Source data
== Segment start ==
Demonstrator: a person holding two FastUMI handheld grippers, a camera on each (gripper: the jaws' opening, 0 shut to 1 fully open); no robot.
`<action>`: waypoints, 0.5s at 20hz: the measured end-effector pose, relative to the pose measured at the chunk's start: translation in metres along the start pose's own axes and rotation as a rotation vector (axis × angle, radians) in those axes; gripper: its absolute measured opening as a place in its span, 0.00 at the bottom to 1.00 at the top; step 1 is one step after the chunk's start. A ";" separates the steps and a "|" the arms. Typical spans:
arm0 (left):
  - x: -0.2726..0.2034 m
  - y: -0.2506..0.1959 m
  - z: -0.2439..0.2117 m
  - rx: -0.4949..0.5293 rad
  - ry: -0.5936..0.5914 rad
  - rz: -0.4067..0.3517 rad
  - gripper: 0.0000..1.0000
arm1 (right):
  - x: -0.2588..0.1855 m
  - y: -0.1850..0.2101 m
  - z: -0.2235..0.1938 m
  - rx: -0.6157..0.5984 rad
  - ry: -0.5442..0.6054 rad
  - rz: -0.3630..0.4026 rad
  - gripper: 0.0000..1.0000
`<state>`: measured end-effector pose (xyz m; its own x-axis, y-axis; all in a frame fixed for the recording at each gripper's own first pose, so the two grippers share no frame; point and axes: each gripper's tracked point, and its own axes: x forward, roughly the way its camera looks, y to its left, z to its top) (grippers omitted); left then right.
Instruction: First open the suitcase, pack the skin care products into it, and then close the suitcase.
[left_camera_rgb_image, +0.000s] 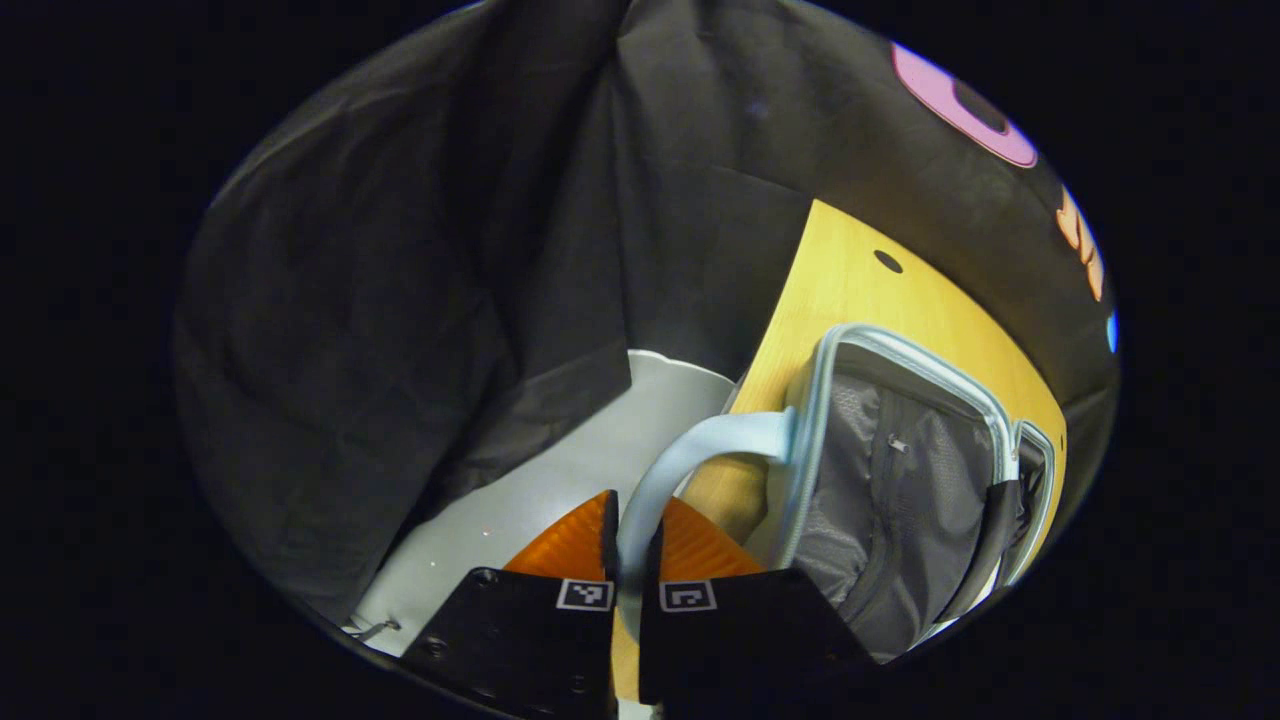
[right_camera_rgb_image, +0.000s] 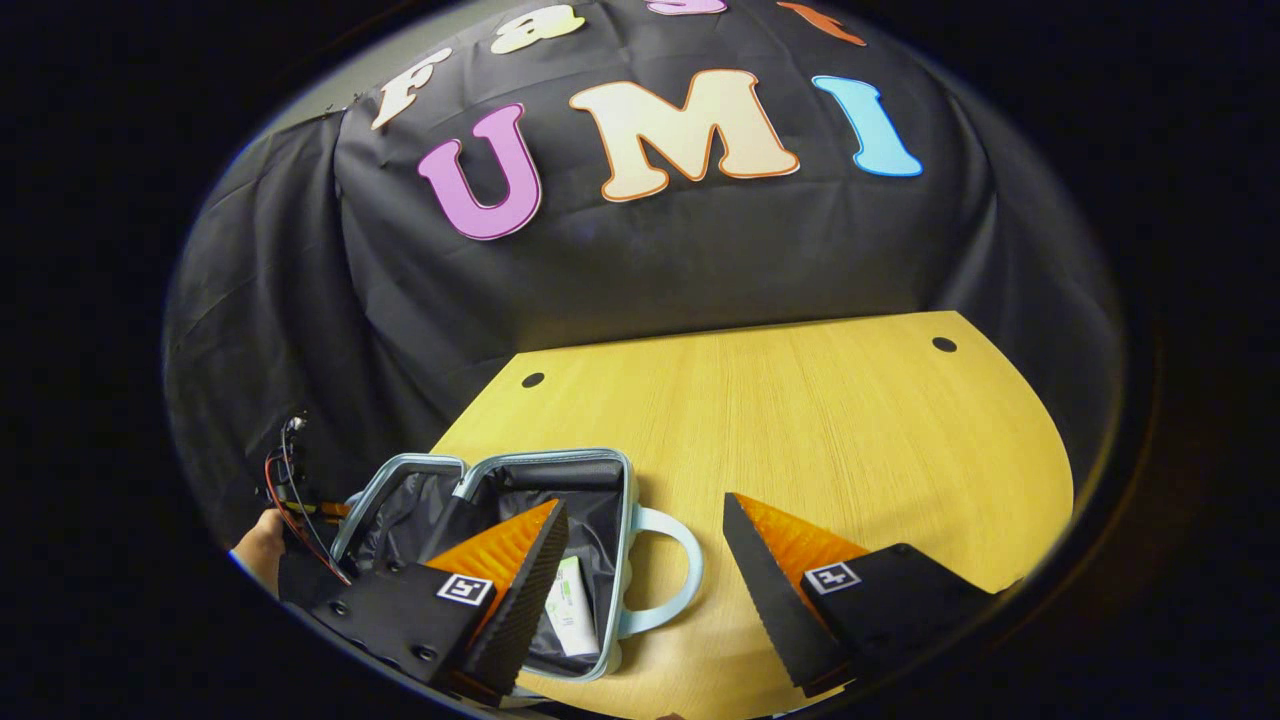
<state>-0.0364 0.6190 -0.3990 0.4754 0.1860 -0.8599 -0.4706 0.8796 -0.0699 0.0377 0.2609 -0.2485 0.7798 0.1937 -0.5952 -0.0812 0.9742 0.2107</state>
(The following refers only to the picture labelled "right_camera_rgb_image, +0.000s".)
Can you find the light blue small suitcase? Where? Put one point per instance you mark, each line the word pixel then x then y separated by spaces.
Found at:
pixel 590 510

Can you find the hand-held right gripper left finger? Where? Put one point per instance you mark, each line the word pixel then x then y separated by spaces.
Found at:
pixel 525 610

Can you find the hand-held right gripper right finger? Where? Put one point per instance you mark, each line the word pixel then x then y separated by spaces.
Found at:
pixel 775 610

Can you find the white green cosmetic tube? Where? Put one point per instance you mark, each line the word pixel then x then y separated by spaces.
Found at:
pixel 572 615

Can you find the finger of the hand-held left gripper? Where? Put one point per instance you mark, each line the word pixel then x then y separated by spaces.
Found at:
== Segment end ==
- Exercise prompt
Please retype every entry above exactly, leaving out any picture.

- Result
Demonstrator: a person holding two FastUMI handheld grippers, a camera on each (gripper: the jaws' opening, 0 shut to 1 fully open); no robot.
`<action>`: waypoints, 0.5s at 20hz: the measured end-effector pose, relative to the pose measured at the chunk's start: translation in metres along the start pose's own axes and rotation as a rotation vector (axis × angle, radians) in those axes; gripper: its absolute measured opening as a place in its span, 0.00 at the bottom to 1.00 at the top; step 1 is one step after the chunk's start. A ";" separates the steps and a "|" the arms. Typical spans:
arm0 (left):
  - x: -0.2726..0.2034 m
  - y: -0.2506..0.1959 m
  - z: -0.2439..0.2117 m
  - rx: -0.4949..0.5293 rad
  - ry: -0.5936..0.5914 rad
  - rz: -0.4067..0.3517 rad
  - gripper: 0.0000..1.0000
arm1 (right):
  - x: -0.2588..0.1855 m
  - y: -0.1850..0.2101 m
  - z: -0.2235..0.1938 m
  - rx: -0.6157..0.5984 rad
  - ry: -0.5442..0.6054 rad
  - rz: -0.3630..0.4026 rad
  - gripper: 0.0000..1.0000
`<state>`: measured end-effector pose (xyz m; its own x-axis, y-axis; all in a frame fixed for the recording at each gripper's own first pose, so the two grippers share no frame; point and axes: each gripper's tracked point, and its own axes: x forward, roughly the way its camera looks, y to its left, z to its top) (grippers omitted); left then right.
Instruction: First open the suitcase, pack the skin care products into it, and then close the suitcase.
[left_camera_rgb_image, +0.000s] 
[right_camera_rgb_image, +0.000s] 
<state>-0.0364 0.6190 -0.3990 0.4754 0.1860 -0.8599 -0.4706 0.8796 -0.0699 0.0377 0.2609 -0.2485 0.7798 0.1937 -0.5952 -0.0812 0.9742 0.2107</state>
(The following refers only to the picture labelled "right_camera_rgb_image, +0.000s".)
Can you find the light blue small suitcase? Where? Put one point per instance you mark, each line the word pixel then x then y separated by spaces.
Found at:
pixel 590 510

Can you find the hand-held right gripper left finger? Where? Put one point per instance you mark, each line the word pixel then x then y separated by spaces.
Found at:
pixel 525 610

Can you find the hand-held right gripper right finger? Where? Put one point per instance you mark, each line the word pixel then x then y separated by spaces.
Found at:
pixel 775 610

Can you find the white green cosmetic tube? Where? Put one point per instance you mark, each line the word pixel then x then y separated by spaces.
Found at:
pixel 572 615

Can you find the finger of the hand-held left gripper? Where? Put one point per instance you mark, each line the word pixel then x then y separated by spaces.
Found at:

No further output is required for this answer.